--- START ---
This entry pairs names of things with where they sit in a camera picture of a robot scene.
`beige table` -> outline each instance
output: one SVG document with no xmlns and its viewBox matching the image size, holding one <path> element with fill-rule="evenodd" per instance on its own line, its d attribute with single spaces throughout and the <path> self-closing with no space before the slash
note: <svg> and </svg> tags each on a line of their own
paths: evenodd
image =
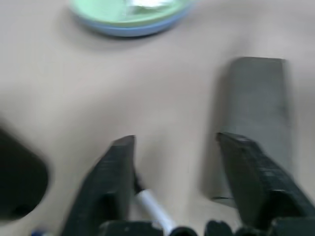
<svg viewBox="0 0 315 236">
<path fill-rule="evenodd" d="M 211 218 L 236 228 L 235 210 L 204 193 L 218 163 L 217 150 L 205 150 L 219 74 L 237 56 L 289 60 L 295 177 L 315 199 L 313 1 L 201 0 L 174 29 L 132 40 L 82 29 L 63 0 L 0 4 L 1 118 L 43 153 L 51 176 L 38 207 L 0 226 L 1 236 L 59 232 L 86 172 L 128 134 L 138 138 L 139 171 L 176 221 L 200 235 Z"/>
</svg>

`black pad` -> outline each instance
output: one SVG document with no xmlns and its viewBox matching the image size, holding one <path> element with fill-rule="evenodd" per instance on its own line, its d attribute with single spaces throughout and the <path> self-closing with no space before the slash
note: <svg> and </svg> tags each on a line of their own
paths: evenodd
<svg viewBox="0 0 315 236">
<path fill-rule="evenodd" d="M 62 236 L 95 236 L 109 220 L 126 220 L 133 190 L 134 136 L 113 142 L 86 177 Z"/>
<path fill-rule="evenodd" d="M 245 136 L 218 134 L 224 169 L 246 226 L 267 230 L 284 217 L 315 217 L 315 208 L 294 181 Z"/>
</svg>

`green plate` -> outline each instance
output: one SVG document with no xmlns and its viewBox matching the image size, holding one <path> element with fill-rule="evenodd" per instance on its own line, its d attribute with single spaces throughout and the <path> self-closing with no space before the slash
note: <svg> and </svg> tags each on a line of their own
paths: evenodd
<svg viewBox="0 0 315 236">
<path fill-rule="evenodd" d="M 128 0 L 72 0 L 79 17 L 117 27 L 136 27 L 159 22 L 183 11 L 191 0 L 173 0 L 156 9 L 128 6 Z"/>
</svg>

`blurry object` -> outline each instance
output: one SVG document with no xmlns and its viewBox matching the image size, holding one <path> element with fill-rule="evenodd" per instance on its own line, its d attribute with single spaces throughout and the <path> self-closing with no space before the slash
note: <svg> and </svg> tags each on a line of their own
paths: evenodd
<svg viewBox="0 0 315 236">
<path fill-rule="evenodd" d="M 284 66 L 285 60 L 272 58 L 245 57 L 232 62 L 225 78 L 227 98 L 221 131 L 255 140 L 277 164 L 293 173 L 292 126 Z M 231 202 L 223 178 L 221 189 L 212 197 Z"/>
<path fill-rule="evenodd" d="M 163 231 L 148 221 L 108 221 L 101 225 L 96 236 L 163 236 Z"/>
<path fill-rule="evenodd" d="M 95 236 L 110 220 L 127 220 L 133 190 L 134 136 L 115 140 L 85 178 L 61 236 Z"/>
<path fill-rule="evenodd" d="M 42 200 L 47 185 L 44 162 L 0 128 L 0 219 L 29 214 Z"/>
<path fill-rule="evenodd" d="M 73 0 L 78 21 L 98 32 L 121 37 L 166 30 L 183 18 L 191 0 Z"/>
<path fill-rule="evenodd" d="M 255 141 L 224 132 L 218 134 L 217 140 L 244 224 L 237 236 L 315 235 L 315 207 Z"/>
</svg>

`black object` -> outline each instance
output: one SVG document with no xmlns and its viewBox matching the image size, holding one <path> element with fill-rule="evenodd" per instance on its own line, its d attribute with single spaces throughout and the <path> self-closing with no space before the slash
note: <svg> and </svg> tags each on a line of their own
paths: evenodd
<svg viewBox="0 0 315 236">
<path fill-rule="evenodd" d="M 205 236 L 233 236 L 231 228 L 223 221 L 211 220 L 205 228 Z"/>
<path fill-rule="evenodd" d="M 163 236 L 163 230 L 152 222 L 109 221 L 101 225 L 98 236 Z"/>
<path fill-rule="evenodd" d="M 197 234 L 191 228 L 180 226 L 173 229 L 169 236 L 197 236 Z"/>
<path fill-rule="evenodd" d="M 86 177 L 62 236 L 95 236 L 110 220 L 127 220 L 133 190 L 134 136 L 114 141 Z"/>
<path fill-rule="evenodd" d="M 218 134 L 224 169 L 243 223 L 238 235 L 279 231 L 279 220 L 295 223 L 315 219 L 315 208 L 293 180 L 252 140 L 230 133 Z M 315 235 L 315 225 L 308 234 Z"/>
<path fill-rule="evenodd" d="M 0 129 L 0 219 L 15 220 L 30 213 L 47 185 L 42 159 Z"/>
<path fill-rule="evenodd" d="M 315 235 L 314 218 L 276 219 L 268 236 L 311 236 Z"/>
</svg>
--- END ---
--- START ---
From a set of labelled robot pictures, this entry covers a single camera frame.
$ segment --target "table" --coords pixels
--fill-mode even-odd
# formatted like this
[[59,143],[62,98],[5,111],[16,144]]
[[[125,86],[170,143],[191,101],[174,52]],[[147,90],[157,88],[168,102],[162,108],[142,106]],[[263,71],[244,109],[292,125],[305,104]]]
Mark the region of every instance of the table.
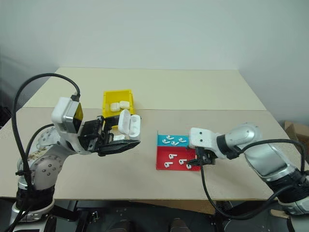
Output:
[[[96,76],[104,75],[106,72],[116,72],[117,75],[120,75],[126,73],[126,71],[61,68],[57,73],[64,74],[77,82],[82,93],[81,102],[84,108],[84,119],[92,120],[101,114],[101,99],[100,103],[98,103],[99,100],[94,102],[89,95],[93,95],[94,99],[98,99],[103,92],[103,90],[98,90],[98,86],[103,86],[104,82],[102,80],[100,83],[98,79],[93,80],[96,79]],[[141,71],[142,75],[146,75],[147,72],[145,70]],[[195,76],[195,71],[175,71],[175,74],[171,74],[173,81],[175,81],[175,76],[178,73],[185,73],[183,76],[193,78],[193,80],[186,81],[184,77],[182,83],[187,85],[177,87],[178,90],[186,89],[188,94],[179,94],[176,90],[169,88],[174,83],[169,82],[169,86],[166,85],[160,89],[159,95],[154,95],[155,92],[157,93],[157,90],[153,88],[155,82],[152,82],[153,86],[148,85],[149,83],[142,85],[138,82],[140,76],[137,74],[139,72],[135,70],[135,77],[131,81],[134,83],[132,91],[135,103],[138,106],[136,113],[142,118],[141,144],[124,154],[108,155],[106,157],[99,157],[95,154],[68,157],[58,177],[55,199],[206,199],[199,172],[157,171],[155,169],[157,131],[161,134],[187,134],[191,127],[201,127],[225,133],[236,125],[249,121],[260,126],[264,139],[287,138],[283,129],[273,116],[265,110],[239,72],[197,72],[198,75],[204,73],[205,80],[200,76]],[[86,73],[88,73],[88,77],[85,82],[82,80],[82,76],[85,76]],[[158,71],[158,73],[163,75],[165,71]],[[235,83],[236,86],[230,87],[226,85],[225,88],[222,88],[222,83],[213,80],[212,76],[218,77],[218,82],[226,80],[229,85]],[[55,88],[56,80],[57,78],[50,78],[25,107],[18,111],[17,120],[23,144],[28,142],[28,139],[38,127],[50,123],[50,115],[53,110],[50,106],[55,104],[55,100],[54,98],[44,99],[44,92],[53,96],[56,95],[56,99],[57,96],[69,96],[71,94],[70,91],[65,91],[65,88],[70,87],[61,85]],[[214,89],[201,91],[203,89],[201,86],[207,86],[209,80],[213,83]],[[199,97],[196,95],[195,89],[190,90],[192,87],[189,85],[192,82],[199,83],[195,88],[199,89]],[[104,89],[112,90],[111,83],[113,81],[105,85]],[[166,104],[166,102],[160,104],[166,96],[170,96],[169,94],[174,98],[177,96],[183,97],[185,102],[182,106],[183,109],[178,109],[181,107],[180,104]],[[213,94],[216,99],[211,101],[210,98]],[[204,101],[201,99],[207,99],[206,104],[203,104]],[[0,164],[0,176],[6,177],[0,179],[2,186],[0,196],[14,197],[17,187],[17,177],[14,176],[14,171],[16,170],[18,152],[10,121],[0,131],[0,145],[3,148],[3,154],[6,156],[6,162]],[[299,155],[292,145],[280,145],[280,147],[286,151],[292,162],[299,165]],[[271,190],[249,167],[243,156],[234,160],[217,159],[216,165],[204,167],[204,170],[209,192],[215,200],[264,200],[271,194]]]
--- END ---
--- START ---
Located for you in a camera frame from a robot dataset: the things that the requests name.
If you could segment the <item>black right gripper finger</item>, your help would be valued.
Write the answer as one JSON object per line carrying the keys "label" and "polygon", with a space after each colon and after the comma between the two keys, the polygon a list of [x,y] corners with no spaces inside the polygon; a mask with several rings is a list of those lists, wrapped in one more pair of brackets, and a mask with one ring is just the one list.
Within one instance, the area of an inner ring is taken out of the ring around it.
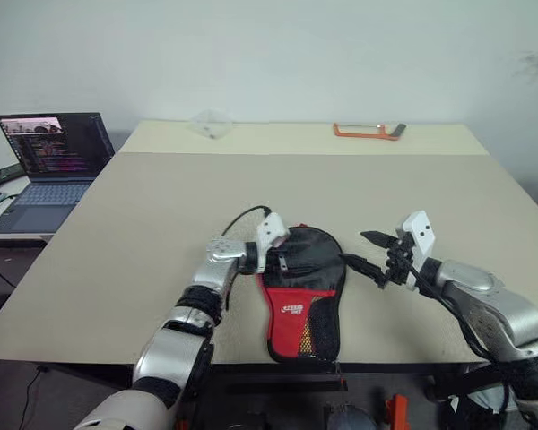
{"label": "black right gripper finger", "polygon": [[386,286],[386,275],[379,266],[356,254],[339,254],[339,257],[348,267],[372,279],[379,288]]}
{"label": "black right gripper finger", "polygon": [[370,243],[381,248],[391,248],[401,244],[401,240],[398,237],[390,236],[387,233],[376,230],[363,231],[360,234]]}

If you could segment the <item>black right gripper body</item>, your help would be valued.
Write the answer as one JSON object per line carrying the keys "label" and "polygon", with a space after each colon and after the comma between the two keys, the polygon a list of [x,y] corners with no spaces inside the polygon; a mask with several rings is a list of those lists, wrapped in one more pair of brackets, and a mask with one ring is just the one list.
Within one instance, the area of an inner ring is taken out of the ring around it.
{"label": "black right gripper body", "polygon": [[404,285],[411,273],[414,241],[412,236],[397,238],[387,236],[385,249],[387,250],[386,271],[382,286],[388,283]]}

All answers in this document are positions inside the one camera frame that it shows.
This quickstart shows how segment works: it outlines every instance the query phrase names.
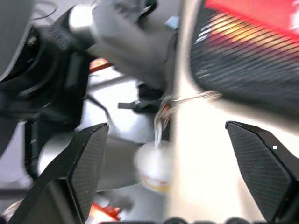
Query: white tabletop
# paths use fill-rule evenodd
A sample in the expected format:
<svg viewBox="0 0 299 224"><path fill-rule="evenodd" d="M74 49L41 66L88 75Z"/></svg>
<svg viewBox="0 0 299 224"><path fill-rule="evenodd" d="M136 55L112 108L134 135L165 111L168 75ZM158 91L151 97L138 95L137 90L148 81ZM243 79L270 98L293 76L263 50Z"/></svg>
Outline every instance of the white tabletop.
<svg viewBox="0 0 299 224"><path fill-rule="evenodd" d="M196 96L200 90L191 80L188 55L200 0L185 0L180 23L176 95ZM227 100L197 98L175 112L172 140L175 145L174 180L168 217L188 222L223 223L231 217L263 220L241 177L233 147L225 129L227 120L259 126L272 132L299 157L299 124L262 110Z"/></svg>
--- END ---
Find the word "item" in the records and pull out each line that has it.

If you could segment the <item>black right gripper finger</item>, your help would be valued.
If you could segment the <item>black right gripper body</item>, your help would be valued.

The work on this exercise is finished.